* **What you have to do**
Word for word, reproduce every line of the data below.
******
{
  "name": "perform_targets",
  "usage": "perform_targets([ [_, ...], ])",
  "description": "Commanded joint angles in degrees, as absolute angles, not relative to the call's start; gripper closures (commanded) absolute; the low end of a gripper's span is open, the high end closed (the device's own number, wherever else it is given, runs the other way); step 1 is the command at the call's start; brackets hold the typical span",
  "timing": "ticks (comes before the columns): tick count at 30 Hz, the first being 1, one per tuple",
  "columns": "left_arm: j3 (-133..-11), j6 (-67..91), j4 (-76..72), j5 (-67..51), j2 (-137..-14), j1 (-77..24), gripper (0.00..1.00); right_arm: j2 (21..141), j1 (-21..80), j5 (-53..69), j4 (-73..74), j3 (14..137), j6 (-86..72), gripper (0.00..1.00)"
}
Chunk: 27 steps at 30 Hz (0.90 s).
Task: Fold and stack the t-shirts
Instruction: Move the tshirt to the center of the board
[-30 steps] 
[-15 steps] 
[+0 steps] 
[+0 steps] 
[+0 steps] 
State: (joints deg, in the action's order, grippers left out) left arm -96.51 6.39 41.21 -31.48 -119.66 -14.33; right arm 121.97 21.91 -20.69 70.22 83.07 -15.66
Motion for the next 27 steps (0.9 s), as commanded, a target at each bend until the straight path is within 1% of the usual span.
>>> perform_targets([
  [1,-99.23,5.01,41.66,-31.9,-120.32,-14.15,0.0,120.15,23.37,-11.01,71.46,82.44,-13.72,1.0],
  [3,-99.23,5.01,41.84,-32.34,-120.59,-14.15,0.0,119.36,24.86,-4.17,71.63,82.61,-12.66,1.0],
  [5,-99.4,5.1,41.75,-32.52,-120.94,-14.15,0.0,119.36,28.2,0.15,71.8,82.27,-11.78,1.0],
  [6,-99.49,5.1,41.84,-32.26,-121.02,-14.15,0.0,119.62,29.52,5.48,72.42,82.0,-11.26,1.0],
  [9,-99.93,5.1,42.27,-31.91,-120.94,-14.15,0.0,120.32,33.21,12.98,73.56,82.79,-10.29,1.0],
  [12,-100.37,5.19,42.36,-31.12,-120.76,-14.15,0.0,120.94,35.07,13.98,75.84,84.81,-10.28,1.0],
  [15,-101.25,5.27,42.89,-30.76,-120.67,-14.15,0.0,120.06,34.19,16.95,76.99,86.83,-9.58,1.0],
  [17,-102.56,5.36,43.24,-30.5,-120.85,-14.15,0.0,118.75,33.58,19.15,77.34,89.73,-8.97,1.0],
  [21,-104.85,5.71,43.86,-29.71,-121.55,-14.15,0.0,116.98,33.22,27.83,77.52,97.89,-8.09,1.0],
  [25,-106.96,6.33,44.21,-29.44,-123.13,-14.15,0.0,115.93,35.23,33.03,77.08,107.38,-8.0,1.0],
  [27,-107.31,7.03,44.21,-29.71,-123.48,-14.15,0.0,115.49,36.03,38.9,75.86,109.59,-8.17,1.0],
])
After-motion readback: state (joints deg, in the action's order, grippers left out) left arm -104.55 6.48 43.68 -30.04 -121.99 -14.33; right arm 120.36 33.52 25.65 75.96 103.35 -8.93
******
* **Exercise answer**
{
  "name": "perform_targets",
  "usage": "perform_targets([ [_, ...], ])",
  "description": "Commanded joint angles in degrees, as absolute angles, not relative to the call's start; gripper closures (commanded) absolute; the low end of a gripper's span is open, the high end closed (the device's own number, wherever else it is given, runs the other way); step 1 is the command at the call's start; brackets hold the typical span",
  "timing": "ticks (comes before the columns): tick count at 30 Hz, the first being 1, one per tuple",
  "columns": "left_arm: j3 (-133..-11), j6 (-67..91), j4 (-76..72), j5 (-67..51), j2 (-137..-14), j1 (-77..24), gripper (0.00..1.00); right_arm: j2 (21..141), j1 (-21..80), j5 (-53..69), j4 (-73..74), j3 (14..137), j6 (-86..72), gripper (0.00..1.00)"
}
Chunk: 27 steps at 30 Hz (0.90 s).
Task: Fold and stack the t-shirts
Instruction: Move the tshirt to the center of the board
[-30 steps] 
[-15 steps] 
[+0 steps] 
[+0 steps] 
[+0 steps] 
State: (joints deg, in the action's order, grippers left out) left arm -96.51 6.39 41.21 -31.48 -119.66 -14.33; right arm 121.97 21.91 -20.69 70.22 83.07 -15.66
Motion for the next 27 steps (0.9 s), as commanded, a target at each bend until the straight path is within 1% of the usual span.
>>> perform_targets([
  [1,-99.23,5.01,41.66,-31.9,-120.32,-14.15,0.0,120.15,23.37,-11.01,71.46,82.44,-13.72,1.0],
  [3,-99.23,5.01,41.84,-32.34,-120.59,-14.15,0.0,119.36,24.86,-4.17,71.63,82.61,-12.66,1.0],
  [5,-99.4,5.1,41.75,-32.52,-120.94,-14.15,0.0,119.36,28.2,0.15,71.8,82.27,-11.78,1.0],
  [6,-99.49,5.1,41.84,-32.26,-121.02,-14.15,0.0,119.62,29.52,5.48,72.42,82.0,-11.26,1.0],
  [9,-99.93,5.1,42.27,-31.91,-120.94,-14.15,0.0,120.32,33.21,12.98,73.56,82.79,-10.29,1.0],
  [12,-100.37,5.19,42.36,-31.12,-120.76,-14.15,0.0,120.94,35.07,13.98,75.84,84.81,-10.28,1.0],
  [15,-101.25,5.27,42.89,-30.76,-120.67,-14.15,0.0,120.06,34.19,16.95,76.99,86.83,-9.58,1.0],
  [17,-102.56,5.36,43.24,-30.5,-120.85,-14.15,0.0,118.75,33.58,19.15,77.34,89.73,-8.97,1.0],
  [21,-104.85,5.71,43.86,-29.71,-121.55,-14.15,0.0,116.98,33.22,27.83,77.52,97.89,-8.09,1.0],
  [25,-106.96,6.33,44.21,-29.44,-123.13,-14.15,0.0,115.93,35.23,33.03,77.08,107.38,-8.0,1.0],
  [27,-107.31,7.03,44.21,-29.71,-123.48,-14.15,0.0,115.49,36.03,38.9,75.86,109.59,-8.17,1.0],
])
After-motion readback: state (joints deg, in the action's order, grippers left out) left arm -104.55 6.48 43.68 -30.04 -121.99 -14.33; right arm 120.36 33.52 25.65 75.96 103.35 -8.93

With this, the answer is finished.